April 25, 2008 at 11:33 am
one of the ways to do this kind of replacements is to go one level deeper in regex matching using Capturing Groups of a Match:
consider this input string;
string MySrtToClean = @"this number sh be intact: 3.4E-10; the rest of stuff d^&*( should go";
our goal is : to retain number 3.4E-10 AND get rid of the rest of non-digits [\D]
we do matching using this OR-ed regex:
([1-9]\d*(?:\.\d*)?[Ee]-?\d+)|(\D+)
[capturing groups are in parentheses embracing both parts or the OR-ed *piped* regex]

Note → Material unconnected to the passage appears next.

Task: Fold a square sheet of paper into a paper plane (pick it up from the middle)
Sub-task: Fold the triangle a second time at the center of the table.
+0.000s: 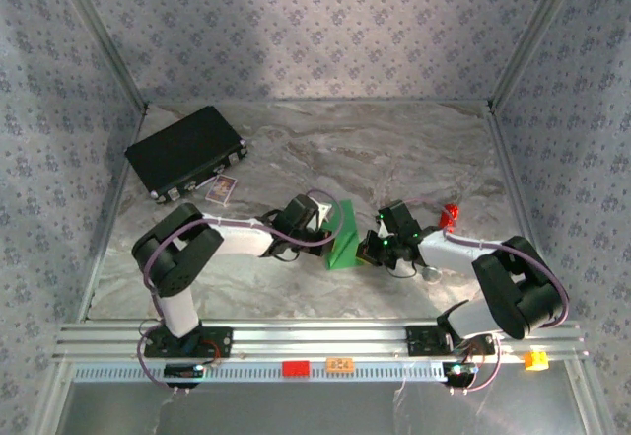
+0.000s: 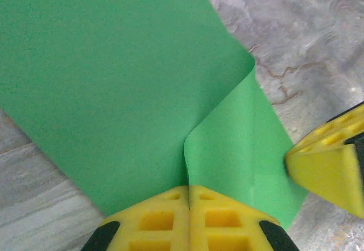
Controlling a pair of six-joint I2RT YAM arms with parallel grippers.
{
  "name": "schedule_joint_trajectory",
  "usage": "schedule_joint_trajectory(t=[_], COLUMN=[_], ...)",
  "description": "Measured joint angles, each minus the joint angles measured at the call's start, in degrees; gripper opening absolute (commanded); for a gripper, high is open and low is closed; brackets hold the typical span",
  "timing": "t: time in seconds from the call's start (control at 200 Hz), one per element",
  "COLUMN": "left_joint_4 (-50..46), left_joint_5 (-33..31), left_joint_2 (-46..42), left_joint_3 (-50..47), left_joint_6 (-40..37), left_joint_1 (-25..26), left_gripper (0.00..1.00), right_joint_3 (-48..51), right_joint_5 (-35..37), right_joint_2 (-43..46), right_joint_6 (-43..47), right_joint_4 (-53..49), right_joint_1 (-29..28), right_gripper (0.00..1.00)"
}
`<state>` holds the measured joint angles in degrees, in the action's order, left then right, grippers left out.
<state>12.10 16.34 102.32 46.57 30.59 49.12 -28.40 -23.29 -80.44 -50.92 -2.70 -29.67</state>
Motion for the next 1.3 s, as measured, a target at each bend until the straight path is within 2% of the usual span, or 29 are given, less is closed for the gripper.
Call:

we get these 3 matches and CAPTURING GROUPS $1 and $2
Match $1 $2
this number sh be intact: this number sh be intact:
3.4E-10 3.4E-10
; the rest of stuff d^&* ( should go ; the rest of stuff d^&*( should go
now the fun part: we are going to REPLACE with an empty string ONLY GROUP $2 i.e rest of garbage, resulting in this cleaned output:
3.4E-10
to code this in C# u'll have to associate .NET Match Evaluator delegate with your CLR regexfunction
dbo.regexreplace(MySrtToClean, '([1-9]\d*(?:\.\d*)?[Ee]-?\d+)|(\D+)', '')
Match Evaluator will take both Capturing Groups and replace only the second one with empty string. You can use logic of any depth there.
Match Evaluator will return modified match back to function dbo.regexreplace.
April 25, 2008 at 11:41 am
try and see how the above regex works in this online tester:
http://regexlib.com/RETester.aspx
it will not do replace, just will show u matches and groups
June 30, 2008 at 2:24 pm
Hi Friends,
What I am looking for is to replace all non-us special characters with a ' ' (Space)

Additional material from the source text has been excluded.